## [COLLECTED MATERIAL]
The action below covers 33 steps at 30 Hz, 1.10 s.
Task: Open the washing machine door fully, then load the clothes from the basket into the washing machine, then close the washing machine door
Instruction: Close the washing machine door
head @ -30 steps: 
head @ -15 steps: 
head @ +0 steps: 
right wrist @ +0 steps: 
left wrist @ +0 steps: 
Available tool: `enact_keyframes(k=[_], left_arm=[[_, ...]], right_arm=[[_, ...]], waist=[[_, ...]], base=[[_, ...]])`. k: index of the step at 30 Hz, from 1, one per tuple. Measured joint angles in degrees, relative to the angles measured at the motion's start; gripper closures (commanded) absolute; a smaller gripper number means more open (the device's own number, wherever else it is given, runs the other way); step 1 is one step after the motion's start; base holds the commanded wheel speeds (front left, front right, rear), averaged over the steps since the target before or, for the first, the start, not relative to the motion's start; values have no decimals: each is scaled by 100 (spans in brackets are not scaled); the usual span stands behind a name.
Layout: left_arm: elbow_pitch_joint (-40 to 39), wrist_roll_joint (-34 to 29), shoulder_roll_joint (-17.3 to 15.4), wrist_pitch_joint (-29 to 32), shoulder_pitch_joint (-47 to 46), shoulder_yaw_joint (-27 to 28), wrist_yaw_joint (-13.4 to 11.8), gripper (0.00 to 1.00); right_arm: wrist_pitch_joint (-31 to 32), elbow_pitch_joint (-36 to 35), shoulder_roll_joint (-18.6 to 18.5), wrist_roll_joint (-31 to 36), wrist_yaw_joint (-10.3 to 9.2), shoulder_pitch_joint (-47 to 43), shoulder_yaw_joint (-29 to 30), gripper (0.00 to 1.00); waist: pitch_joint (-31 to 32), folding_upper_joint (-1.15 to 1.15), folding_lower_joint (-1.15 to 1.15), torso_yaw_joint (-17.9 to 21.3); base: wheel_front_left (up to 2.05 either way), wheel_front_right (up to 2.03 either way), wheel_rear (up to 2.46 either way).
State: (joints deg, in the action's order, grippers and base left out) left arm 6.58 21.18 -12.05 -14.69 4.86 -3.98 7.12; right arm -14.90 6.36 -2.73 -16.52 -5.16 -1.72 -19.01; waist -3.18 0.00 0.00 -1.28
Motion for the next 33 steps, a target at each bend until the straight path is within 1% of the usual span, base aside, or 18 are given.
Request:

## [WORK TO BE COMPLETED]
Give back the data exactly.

## [EXERCISE OUTPUT]
The action below covers 33 steps at 30 Hz, 1.10 s.
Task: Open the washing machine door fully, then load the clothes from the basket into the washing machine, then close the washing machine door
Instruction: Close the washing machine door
head @ -30 steps: 
head @ -15 steps: 
head @ +0 steps: 
right wrist @ +0 steps: 
left wrist @ +0 steps: 
Available tool: `enact_keyframes(k=[_], left_arm=[[_, ...]], right_arm=[[_, ...]], waist=[[_, ...]], base=[[_, ...]])`. k: index of the step at 30 Hz, from 1, one per tuple. Measured joint angles in degrees, relative to the angles measured at the motion's start; gripper closures (commanded) absolute; a smaller gripper number means more open (the device's own number, wherever else it is given, runs the other way); step 1 is one step after the motion's start; base holds the commanded wheel speeds (front left, front right, rear), averaged over the steps since the target before or, for the first, the start, not relative to the motion's start; values have no decimals: each is scaled by 100 (spans in brackets are not scaled); the usual span stands behind a name.
Layout: left_arm: elbow_pitch_joint (-40 to 39), wrist_roll_joint (-34 to 29), shoulder_roll_joint (-17.3 to 15.4), wrist_pitch_joint (-29 to 32), shoulder_pitch_joint (-47 to 46), shoulder_yaw_joint (-27 to 28), wrist_yaw_joint (-13.4 to 11.8), gripper (0.00 to 1.00); right_arm: wrist_pitch_joint (-31 to 32), elbow_pitch_joint (-36 to 35), shoulder_roll_joint (-18.6 to 18.5), wrist_roll_joint (-31 to 36), wrist_yaw_joint (-10.3 to 9.2), shoulder_pitch_joint (-47 to 43), shoulder_yaw_joint (-29 to 30), gripper (0.00 to 1.00); waist: pitch_joint (-31 to 32), folding_upper_joint (-1.15 to 1.15), folding_lower_joint (-1.15 to 1.15), torso_yaw_joint (-17.9 to 21.3); base: wheel_front_left (up to 2.05 either way), wheel_front_right (up to 2.03 either way), wheel_rear (up to 2.46 either way).
State: (joints deg, in the action's order, grippers and base left out) left arm 6.58 21.18 -12.05 -14.69 4.86 -3.98 7.12; right arm -14.90 6.36 -2.73 -16.52 -5.16 -1.72 -19.01; waist -3.18 0.00 0.00 -1.28
Motion for the next 33 steps, a target at each bend until the straight path is within 1% of the usual span, base aside, or 18 are given.
Request:

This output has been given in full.